In September 2021, CMA CGM, a France-based global shipping and logistics giant, fell victim to a cyber-attack involving Ragnar Locker ransomware. The attackers infiltrated the company’s network, stole and encrypted customer data, and demanded a ransom. To contain the breach, CMA CGM disconnected its global network from the internet, halting all online booking services, operational requests, and partially disrupting port and vessel operations. Customers were forced to rely on local offices for bookings and inquiries, causing significant operational delays.After the company refused to pay the ransom, the hackers leaked all stolen data, exacerbating the impact. The attack not only compromised sensitive customer information but also crippled critical business functions, leading to financial losses, reputational damage, and logistical chaos across its global supply chain.
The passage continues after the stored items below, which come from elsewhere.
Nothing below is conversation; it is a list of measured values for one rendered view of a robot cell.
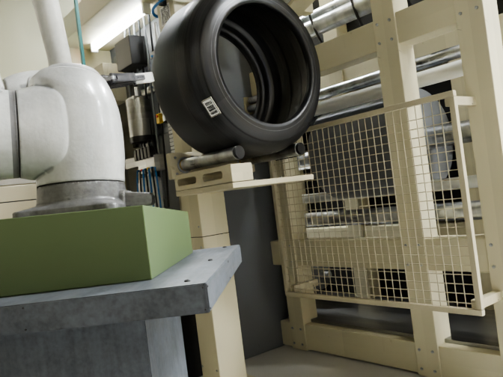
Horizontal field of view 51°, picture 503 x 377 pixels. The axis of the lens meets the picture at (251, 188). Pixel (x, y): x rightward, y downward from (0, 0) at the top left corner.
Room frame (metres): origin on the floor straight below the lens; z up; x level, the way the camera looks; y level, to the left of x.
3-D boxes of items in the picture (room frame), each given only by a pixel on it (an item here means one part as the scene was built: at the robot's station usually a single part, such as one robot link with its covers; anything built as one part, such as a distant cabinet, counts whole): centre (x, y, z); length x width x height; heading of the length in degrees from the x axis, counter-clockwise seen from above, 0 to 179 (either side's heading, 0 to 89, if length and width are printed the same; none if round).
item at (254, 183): (1.95, 0.03, 0.80); 0.37 x 0.36 x 0.02; 129
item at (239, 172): (1.87, 0.13, 0.83); 0.36 x 0.09 x 0.06; 39
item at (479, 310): (1.98, -0.38, 0.65); 0.90 x 0.02 x 0.70; 39
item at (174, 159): (2.09, 0.14, 0.90); 0.40 x 0.03 x 0.10; 129
The incident highlighted vulnerabilities in maritime cybersecurity and the severe consequences of ransomware attacks on large-scale industrial operations.

In late September 2020, the French shipping giant CMA CGM fell victim to a Ragnar Locker ransomware attack orchestrated by the Ragnar Locker Gang. The cybercriminals exfiltrated personal data of clients and encrypted critical systems, demanding a ransom in exchange for a decryption key. While the marine and port operations remained functional, the attack disrupted online booking services, operational requests, and loading processes, forcing customers to rely on local offices for assistance. The company isolated its global network by cutting internet access to contain the ransomware’s spread. The primary motive was financial extortion, though the exact ransom amount was not disclosed publicly. The incident caused operational slowdowns, reputational damage, and potential long-term trust erosion among clients, though no evidence suggested a complete halt in core shipping activities. The stolen customer data heightened concerns over privacy breaches and regulatory compliance risks.
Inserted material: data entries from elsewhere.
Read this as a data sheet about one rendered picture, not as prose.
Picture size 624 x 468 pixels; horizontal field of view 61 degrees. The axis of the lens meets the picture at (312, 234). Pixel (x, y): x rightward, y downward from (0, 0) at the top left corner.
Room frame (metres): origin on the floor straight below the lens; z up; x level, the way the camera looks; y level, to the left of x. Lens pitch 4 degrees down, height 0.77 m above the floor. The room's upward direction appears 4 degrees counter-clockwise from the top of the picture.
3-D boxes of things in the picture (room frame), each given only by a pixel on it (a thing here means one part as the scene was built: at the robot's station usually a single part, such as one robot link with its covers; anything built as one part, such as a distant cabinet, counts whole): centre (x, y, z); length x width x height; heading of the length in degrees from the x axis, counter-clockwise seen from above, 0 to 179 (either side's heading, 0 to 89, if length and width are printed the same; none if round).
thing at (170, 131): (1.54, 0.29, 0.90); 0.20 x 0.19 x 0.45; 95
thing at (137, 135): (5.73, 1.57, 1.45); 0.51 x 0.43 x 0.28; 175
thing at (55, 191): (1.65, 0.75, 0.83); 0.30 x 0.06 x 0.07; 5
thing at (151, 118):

In February 2017, a container vessel operated by a leading global shipping company fell victim to a sophisticated cyber attack orchestrated by African pirates. The hackers targeted the ship’s Navigation Systems while it was en route from Cyprus to Djibouti, aiming to seize full control and redirect it to a location where they could physically hijack the vessel. The attack rendered the ship unmaneuverable for 10 hours, forcing the crew to bring in IT experts to restore system functionality after repeated failed attempts. The incident compromised the availability and integrity of the ship’s critical systems, posing severe risks to crew safety, cargo security, and operational continuity. Had the pirates succeeded in fully controlling the vessel, the consequences could have included financial losses from ransom demands, cargo theft, reputational damage, and potential environmental hazards if the ship had been diverted to unsafe waters. The attack highlighted vulnerabilities in maritime cybersecurity, particularly in legacy navigation and communication systems, which remain prime targets for cyber-criminals exploiting gaps in industrial control systems (ICS) and operational technology (OT).